Look below for the line containing "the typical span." and the line containing "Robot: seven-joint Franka"; repeat exactly those two lines and all lines between them, and nothing else.

▶ _Material provided_:
━━━━━━━━━━━━━━━━
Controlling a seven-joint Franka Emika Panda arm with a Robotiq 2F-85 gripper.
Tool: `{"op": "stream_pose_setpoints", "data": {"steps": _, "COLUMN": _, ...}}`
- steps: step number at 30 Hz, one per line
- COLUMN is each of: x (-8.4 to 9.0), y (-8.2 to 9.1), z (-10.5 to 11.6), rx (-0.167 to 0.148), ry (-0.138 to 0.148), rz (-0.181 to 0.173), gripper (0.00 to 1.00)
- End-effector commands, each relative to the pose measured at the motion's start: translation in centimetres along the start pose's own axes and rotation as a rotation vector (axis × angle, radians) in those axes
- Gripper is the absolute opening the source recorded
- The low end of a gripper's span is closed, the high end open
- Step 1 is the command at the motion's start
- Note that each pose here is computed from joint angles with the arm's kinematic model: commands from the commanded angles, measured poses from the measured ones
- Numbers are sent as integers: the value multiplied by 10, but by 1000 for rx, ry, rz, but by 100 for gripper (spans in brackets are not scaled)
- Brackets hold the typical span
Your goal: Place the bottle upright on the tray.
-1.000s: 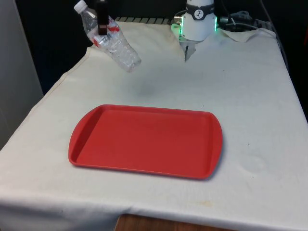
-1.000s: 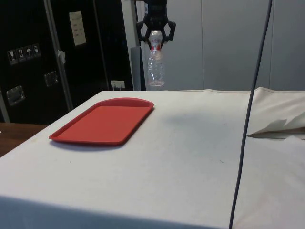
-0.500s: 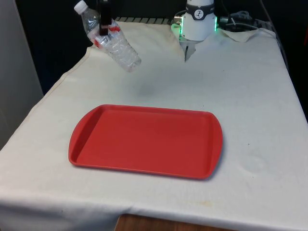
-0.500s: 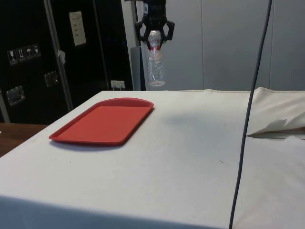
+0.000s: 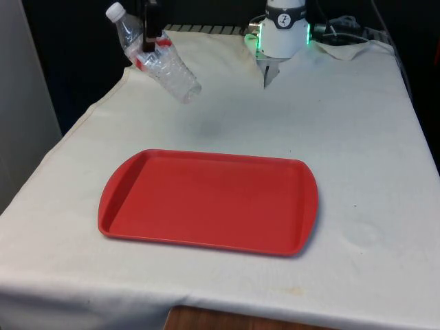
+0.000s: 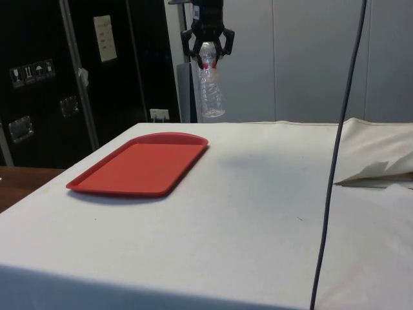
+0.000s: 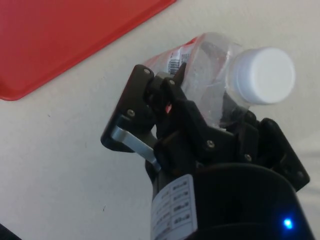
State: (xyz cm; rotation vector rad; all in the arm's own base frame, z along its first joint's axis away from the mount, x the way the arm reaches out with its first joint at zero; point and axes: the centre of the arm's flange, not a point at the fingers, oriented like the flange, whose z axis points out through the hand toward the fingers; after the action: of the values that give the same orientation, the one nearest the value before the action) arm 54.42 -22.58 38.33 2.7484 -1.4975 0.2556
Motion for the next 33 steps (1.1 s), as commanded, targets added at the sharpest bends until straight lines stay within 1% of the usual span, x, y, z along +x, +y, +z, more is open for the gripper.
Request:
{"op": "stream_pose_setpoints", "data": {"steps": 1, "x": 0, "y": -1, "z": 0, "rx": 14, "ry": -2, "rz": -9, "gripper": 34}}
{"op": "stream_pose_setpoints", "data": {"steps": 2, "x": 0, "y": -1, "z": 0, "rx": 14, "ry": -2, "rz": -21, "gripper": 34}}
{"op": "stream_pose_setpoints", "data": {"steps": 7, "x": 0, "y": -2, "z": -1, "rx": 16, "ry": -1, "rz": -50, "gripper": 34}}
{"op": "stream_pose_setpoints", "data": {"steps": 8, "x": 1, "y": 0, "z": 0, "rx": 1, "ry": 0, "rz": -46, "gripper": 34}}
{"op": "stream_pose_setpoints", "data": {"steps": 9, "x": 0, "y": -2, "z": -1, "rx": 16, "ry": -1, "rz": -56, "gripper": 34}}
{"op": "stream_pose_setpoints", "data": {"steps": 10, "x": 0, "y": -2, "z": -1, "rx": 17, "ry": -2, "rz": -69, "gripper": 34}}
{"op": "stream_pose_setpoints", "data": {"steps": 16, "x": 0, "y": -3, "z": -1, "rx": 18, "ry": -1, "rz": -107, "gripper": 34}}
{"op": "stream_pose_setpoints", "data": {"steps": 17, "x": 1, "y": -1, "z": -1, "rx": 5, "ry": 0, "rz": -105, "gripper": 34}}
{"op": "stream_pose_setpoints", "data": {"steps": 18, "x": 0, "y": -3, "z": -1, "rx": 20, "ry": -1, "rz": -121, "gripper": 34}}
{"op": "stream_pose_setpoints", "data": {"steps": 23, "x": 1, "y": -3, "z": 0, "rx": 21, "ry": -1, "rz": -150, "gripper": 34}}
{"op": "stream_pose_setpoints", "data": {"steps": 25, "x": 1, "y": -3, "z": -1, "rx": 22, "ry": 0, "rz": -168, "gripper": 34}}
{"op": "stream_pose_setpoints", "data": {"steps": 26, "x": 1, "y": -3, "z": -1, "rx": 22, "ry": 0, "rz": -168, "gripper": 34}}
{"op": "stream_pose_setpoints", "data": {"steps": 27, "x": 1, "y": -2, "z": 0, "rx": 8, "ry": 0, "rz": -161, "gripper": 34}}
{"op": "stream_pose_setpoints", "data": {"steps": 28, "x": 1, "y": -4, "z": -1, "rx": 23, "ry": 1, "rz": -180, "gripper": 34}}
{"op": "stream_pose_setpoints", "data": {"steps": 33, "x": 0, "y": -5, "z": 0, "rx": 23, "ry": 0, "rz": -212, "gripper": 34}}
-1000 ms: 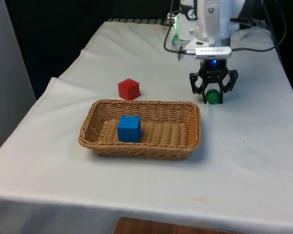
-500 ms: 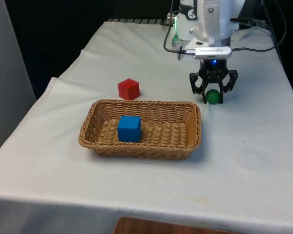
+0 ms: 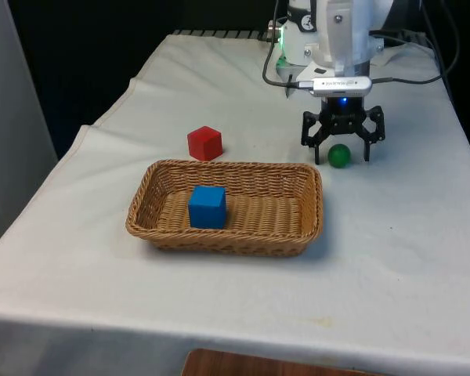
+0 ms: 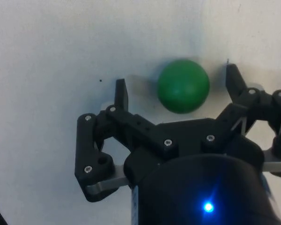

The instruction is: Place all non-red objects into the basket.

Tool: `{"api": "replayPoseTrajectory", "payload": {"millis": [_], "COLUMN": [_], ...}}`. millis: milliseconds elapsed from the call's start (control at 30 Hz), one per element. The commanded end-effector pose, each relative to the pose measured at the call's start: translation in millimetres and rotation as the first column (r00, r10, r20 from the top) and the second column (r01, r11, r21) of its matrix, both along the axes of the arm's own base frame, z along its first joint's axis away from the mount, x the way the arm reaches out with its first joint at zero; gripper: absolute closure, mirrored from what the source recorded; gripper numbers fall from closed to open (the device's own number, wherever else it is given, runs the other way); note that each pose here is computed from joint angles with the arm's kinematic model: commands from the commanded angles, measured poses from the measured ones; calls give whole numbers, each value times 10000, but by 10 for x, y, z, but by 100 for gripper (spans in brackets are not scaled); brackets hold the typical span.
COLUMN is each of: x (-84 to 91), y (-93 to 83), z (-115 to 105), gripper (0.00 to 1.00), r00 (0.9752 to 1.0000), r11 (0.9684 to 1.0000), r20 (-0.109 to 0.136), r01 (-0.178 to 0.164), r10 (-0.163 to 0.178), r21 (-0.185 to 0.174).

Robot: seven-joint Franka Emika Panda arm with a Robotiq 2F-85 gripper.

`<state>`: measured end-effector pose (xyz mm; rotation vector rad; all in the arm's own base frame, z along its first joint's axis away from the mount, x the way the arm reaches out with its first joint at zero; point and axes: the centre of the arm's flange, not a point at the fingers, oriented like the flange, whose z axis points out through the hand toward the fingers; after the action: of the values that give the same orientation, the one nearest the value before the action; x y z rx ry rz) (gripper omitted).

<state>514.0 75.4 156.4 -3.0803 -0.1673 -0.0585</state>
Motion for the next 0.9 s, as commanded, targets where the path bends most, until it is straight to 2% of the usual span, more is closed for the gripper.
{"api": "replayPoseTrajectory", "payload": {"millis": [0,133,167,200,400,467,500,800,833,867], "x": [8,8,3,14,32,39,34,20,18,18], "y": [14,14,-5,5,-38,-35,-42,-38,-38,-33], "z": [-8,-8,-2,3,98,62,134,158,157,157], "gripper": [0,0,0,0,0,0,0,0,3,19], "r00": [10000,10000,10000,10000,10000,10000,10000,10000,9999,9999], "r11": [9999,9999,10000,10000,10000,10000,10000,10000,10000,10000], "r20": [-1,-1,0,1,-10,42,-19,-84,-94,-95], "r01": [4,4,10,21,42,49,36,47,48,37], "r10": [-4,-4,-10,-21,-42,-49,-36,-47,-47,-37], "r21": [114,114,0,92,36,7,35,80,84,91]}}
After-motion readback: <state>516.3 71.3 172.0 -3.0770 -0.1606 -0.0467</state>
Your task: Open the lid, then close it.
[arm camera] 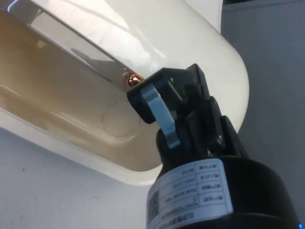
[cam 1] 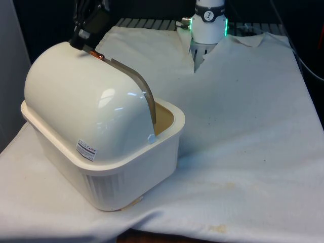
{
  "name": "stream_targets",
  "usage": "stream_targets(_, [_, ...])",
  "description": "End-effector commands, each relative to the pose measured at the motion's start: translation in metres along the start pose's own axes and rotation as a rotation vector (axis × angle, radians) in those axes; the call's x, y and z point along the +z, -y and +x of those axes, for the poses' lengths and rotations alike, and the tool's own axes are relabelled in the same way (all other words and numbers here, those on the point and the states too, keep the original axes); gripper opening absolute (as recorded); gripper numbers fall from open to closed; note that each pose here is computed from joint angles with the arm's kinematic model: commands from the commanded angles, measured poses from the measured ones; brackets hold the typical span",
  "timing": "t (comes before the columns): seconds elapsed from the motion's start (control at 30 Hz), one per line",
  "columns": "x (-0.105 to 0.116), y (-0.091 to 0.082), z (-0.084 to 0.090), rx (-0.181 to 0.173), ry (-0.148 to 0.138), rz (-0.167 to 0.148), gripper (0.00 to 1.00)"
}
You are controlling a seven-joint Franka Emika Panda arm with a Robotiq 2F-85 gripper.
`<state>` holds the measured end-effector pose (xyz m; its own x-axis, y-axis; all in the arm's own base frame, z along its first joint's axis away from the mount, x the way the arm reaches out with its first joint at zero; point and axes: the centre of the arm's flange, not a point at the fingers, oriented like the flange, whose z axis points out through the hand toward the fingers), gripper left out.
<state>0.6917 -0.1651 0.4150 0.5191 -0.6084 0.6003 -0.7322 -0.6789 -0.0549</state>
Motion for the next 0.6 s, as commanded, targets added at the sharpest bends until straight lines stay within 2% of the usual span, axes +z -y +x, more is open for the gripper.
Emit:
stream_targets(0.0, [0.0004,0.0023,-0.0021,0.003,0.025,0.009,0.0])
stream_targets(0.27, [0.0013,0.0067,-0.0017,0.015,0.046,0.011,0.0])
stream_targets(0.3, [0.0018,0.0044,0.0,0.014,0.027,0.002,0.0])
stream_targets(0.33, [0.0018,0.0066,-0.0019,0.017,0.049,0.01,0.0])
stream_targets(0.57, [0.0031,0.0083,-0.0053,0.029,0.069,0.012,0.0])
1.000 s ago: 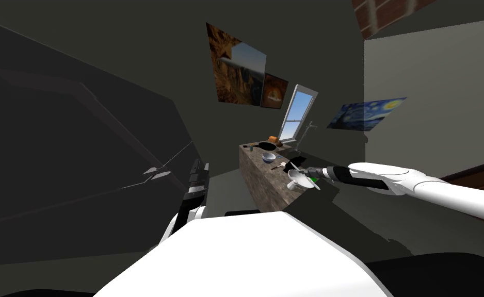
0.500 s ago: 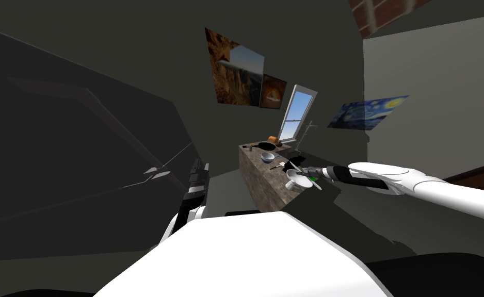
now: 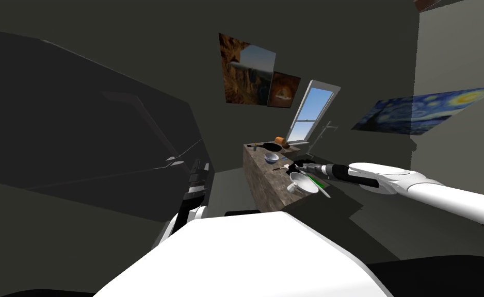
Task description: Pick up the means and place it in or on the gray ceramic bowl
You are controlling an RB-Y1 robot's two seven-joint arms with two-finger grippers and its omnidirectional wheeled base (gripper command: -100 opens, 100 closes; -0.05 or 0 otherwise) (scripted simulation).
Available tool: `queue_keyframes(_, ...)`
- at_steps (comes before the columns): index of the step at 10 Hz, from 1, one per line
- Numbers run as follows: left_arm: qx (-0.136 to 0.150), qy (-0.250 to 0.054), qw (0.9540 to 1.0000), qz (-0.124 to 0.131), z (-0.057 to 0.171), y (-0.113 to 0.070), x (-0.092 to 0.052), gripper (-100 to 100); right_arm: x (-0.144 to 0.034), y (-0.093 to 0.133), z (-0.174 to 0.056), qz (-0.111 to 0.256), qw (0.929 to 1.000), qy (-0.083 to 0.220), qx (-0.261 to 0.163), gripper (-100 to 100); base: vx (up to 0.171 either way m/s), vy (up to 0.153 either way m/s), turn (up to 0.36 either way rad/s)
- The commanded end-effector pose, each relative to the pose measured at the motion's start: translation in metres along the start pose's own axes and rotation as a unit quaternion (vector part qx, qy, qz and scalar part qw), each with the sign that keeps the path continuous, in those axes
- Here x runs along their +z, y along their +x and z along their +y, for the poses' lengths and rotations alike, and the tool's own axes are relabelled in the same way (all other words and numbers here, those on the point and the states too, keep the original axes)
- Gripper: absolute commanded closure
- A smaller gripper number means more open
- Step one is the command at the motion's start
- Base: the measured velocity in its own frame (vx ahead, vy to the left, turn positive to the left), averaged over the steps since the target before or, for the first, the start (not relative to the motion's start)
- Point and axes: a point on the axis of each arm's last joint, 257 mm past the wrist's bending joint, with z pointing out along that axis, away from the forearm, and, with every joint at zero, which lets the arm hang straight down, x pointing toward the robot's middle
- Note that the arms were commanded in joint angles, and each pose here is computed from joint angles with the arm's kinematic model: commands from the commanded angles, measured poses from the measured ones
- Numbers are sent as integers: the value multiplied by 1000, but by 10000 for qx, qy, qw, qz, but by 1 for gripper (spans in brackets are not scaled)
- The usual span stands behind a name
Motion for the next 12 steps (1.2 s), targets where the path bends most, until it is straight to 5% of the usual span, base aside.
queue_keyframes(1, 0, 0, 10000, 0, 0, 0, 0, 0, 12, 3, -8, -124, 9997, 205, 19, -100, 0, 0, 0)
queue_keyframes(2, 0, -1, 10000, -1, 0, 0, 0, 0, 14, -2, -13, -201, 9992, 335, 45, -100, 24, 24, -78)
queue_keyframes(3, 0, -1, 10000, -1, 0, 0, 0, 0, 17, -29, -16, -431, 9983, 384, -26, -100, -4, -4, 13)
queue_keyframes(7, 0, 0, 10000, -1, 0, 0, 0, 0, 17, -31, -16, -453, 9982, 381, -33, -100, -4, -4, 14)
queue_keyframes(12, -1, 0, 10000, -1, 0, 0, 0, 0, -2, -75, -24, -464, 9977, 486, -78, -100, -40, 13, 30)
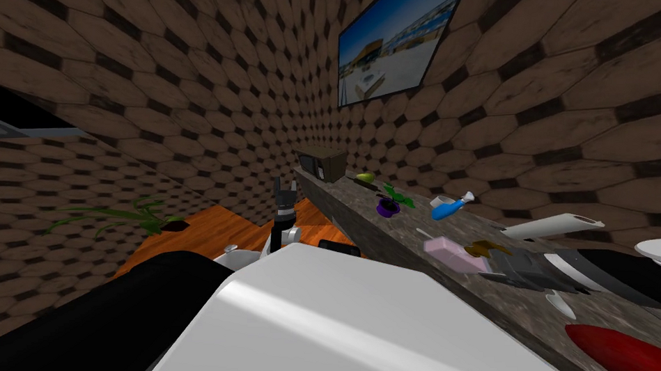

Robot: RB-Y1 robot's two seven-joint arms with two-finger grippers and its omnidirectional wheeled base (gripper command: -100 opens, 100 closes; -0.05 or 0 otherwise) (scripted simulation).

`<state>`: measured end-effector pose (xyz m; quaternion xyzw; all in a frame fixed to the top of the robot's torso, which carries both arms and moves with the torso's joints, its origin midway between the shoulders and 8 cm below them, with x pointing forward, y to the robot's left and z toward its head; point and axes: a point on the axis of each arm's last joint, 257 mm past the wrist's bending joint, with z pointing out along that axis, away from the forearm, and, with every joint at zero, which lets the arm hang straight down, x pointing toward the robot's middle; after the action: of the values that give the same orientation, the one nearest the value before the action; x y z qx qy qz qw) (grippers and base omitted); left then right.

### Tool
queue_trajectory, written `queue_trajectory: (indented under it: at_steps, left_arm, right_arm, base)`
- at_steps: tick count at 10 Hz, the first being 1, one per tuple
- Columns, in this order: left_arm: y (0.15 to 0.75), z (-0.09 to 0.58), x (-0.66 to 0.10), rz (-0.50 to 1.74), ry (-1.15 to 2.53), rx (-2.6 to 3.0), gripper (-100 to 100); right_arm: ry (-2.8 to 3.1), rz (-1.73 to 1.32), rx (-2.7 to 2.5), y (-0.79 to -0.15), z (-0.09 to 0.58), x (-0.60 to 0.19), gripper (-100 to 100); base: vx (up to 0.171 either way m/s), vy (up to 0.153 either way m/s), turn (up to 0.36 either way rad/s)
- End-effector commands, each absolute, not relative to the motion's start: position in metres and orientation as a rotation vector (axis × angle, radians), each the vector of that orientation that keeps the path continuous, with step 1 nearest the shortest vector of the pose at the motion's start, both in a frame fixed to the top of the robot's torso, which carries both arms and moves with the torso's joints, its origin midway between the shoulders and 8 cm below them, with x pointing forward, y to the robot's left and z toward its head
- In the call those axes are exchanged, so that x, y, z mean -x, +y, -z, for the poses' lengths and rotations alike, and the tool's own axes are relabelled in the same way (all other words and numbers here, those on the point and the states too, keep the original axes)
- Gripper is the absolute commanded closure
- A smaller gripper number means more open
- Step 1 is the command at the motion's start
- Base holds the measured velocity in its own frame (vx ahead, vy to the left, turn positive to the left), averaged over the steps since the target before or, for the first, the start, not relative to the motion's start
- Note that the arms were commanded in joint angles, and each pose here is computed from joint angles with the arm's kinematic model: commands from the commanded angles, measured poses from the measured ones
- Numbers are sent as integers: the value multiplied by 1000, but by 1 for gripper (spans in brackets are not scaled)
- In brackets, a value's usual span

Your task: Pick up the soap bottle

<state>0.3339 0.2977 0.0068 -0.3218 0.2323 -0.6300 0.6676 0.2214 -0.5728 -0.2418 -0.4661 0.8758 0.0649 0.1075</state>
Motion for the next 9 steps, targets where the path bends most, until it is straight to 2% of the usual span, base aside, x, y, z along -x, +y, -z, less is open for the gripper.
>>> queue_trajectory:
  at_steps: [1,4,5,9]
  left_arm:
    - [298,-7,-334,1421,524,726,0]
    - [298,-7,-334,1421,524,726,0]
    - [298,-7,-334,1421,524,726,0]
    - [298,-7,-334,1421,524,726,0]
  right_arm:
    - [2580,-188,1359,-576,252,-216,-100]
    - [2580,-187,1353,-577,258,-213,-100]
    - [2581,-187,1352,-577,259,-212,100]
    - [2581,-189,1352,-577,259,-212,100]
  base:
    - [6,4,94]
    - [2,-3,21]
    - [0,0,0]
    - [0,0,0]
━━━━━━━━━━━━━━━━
▶ _Answer below_:
Tool: `{"api": "replayPoseTrajectory", "payload": {"millis": [_], "COLUMN": [_], ...}}`. millis: milliseconds elapsed from the call's start (control at 30 Hz), one per element. The commanded end-effector pose, each relative to the pose measured at the call's start: translation in millimetres and rotation as the first column (r00, r10, r20 from the top) and the second column (r01, r11, r21) of its matrix, both along the axes of the arm's own base frame, z along its first joint's axis away from the mount, x the way the arm reaches out with its first joint at zero; gripper: absolute closure, mirrored from what the source recorded; gripper numbers fall from closed to open (the device's own number, wherever else it is given, runs the other way); note that each pose here is computed from joint angles with the arm's kinematic model: commands from the commanded angles, measured poses from the measured ones; calls give whole numbers, each value times 10000, but by 10 for x, y, z, but by 100 for gripper (spans in brackets are not scaled); brackets hold the typical span.
COLUMN is each of: x (-84 to 91), y (-93 to 83), z (-115 to 105), gripper (0.00 to 1.00), r00 (0.9752 to 1.0000), r11 (0.9684 to 1.0000), r20 (-0.109 to 0.136), r01 (-0.178 to 0.164), r10 (-0.163 to 0.178), r21 (-0.185 to 0.174).

Robot: seven-joint Franka Emika Panda arm with a Robotiq 2F-85 gripper.

The exercise calls for nothing more.